**WHAT IS NEEDED**
Each record that follows is to be output in full, precisely as written.
[Start of Attachment]
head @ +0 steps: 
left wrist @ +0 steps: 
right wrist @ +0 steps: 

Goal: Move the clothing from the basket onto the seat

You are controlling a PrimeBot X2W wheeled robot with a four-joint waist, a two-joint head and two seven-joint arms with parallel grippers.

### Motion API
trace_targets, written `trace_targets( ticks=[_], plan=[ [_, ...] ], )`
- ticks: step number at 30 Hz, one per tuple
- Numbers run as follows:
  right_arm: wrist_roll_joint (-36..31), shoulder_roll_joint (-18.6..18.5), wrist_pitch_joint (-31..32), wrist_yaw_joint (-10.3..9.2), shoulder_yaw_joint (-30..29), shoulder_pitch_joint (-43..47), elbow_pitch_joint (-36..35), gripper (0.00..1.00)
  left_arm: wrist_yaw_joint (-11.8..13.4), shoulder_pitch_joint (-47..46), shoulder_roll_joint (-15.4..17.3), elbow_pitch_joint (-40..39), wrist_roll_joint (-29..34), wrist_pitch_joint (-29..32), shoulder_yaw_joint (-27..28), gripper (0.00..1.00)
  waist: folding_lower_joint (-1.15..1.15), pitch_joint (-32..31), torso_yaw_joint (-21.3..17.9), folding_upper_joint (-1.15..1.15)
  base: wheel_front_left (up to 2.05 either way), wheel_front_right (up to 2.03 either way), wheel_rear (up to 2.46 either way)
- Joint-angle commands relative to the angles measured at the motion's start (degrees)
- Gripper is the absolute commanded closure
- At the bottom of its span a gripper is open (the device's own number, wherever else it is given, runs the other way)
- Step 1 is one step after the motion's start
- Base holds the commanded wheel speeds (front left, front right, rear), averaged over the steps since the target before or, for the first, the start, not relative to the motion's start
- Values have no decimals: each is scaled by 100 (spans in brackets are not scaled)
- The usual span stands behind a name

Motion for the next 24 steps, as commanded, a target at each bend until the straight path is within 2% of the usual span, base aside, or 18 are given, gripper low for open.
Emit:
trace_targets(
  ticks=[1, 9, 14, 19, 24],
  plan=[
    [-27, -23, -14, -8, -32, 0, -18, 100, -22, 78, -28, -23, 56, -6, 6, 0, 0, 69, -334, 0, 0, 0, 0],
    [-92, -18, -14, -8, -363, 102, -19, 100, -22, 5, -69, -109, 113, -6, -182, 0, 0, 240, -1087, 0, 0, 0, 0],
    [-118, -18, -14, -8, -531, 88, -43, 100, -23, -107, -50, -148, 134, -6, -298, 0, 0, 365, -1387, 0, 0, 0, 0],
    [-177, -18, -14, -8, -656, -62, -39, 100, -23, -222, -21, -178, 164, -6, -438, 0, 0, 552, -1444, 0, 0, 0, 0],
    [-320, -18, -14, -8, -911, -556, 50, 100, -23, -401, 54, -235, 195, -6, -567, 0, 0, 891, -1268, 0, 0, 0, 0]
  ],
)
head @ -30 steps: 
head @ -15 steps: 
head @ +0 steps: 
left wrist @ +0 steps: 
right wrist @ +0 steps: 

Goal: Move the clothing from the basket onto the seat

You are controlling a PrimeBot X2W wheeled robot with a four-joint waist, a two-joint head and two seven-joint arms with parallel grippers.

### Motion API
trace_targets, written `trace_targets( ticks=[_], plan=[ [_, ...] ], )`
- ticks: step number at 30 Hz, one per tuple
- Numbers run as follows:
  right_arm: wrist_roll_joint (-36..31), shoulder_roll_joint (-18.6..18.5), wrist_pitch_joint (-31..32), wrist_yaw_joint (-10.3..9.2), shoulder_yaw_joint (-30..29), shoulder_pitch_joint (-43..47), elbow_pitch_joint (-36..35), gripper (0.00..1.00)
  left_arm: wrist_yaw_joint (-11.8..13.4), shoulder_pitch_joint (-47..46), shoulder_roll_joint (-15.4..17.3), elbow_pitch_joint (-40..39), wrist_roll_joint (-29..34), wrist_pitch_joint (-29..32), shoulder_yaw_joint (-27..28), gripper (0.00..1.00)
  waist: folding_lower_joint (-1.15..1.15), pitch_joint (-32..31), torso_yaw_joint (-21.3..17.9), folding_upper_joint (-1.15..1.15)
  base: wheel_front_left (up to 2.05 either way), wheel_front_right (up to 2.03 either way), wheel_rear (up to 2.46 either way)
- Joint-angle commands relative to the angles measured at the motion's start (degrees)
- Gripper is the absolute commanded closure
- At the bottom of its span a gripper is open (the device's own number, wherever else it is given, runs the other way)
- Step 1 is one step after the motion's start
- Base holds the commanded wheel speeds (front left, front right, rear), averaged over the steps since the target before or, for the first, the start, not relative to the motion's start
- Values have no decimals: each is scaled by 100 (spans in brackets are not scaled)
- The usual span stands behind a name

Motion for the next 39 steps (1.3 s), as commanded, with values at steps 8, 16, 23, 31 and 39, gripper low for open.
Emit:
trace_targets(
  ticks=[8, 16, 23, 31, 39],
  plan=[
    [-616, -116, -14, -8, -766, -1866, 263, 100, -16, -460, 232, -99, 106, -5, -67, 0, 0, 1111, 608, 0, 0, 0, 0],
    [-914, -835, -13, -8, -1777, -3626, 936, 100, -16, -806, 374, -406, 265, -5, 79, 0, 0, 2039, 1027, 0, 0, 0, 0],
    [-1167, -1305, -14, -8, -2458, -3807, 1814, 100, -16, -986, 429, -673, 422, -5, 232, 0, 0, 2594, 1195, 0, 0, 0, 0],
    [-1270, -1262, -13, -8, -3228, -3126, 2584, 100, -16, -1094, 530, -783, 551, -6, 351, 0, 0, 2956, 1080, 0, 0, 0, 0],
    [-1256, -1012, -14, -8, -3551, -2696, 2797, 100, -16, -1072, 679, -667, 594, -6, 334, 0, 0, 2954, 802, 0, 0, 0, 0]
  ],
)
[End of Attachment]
**EXPECTED OUTPUT**
head @ +0 steps: 
left wrist @ +0 steps: 
right wrist @ +0 steps: 

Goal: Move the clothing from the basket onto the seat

You are controlling a PrimeBot X2W wheeled robot with a four-joint waist, a two-joint head and two seven-joint arms with parallel grippers.

### Motion API
trace_targets, written `trace_targets( ticks=[_], plan=[ [_, ...] ], )`
- ticks: step number at 30 Hz, one per tuple
- Numbers run as follows:
  right_arm: wrist_roll_joint (-36..31), shoulder_roll_joint (-18.6..18.5), wrist_pitch_joint (-31..32), wrist_yaw_joint (-10.3..9.2), shoulder_yaw_joint (-30..29), shoulder_pitch_joint (-43..47), elbow_pitch_joint (-36..35), gripper (0.00..1.00)
  left_arm: wrist_yaw_joint (-11.8..13.4), shoulder_pitch_joint (-47..46), shoulder_roll_joint (-15.4..17.3), elbow_pitch_joint (-40..39), wrist_roll_joint (-29..34), wrist_pitch_joint (-29..32), shoulder_yaw_joint (-27..28), gripper (0.00..1.00)
  waist: folding_lower_joint (-1.15..1.15), pitch_joint (-32..31), torso_yaw_joint (-21.3..17.9), folding_upper_joint (-1.15..1.15)
  base: wheel_front_left (up to 2.05 either way), wheel_front_right (up to 2.03 either way), wheel_rear (up to 2.46 either way)
- Joint-angle commands relative to the angles measured at the motion's start (degrees)
- Gripper is the absolute commanded closure
- At the bottom of its span a gripper is open (the device's own number, wherever else it is given, runs the other way)
- Step 1 is one step after the motion's start
- Base holds the commanded wheel speeds (front left, front right, rear), averaged over the steps since the target before or, for the first, the start, not relative to the motion's start
- Values have no decimals: each is scaled by 100 (spans in brackets are not scaled)
- The usual span stands behind a name

Motion for the next 24 steps, as commanded, a target at each bend until the straight path is within 2% of the usual span, base aside, or 18 are given, gripper low for open.
Emit:
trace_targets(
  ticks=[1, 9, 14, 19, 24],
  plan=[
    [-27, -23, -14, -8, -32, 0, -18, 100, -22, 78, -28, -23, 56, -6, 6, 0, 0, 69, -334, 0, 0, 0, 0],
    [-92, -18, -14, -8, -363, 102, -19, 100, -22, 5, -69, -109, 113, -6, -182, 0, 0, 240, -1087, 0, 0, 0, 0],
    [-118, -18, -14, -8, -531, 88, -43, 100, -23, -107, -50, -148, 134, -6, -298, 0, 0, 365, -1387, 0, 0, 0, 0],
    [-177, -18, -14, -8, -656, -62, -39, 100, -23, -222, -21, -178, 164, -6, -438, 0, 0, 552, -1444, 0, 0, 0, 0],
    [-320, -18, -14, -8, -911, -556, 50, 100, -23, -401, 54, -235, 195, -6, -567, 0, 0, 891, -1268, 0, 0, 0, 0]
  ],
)
head @ -30 steps: 
head @ -15 steps: 
head @ +0 steps: 
left wrist @ +0 steps: 
right wrist @ +0 steps: 

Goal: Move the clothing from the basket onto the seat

You are controlling a PrimeBot X2W wheeled robot with a four-joint waist, a two-joint head and two seven-joint arms with parallel grippers.

### Motion API
trace_targets, written `trace_targets( ticks=[_], plan=[ [_, ...] ], )`
- ticks: step number at 30 Hz, one per tuple
- Numbers run as follows:
  right_arm: wrist_roll_joint (-36..31), shoulder_roll_joint (-18.6..18.5), wrist_pitch_joint (-31..32), wrist_yaw_joint (-10.3..9.2), shoulder_yaw_joint (-30..29), shoulder_pitch_joint (-43..47), elbow_pitch_joint (-36..35), gripper (0.00..1.00)
  left_arm: wrist_yaw_joint (-11.8..13.4), shoulder_pitch_joint (-47..46), shoulder_roll_joint (-15.4..17.3), elbow_pitch_joint (-40..39), wrist_roll_joint (-29..34), wrist_pitch_joint (-29..32), shoulder_yaw_joint (-27..28), gripper (0.00..1.00)
  waist: folding_lower_joint (-1.15..1.15), pitch_joint (-32..31), torso_yaw_joint (-21.3..17.9), folding_upper_joint (-1.15..1.15)
  base: wheel_front_left (up to 2.05 either way), wheel_front_right (up to 2.03 either way), wheel_rear (up to 2.46 either way)
- Joint-angle commands relative to the angles measured at the motion's start (degrees)
- Gripper is the absolute commanded closure
- At the bottom of its span a gripper is open (the device's own number, wherever else it is given, runs the other way)
- Step 1 is one step after the motion's start
- Base holds the commanded wheel speeds (front left, front right, rear), averaged over the steps since the target before or, for the first, the start, not relative to the motion's start
- Values have no decimals: each is scaled by 100 (spans in brackets are not scaled)
- The usual span stands behind a name

Motion for the next 39 steps (1.3 s), as commanded, with values at steps 8, 16, 23, 31 and 39, gripper low for open.
Emit:
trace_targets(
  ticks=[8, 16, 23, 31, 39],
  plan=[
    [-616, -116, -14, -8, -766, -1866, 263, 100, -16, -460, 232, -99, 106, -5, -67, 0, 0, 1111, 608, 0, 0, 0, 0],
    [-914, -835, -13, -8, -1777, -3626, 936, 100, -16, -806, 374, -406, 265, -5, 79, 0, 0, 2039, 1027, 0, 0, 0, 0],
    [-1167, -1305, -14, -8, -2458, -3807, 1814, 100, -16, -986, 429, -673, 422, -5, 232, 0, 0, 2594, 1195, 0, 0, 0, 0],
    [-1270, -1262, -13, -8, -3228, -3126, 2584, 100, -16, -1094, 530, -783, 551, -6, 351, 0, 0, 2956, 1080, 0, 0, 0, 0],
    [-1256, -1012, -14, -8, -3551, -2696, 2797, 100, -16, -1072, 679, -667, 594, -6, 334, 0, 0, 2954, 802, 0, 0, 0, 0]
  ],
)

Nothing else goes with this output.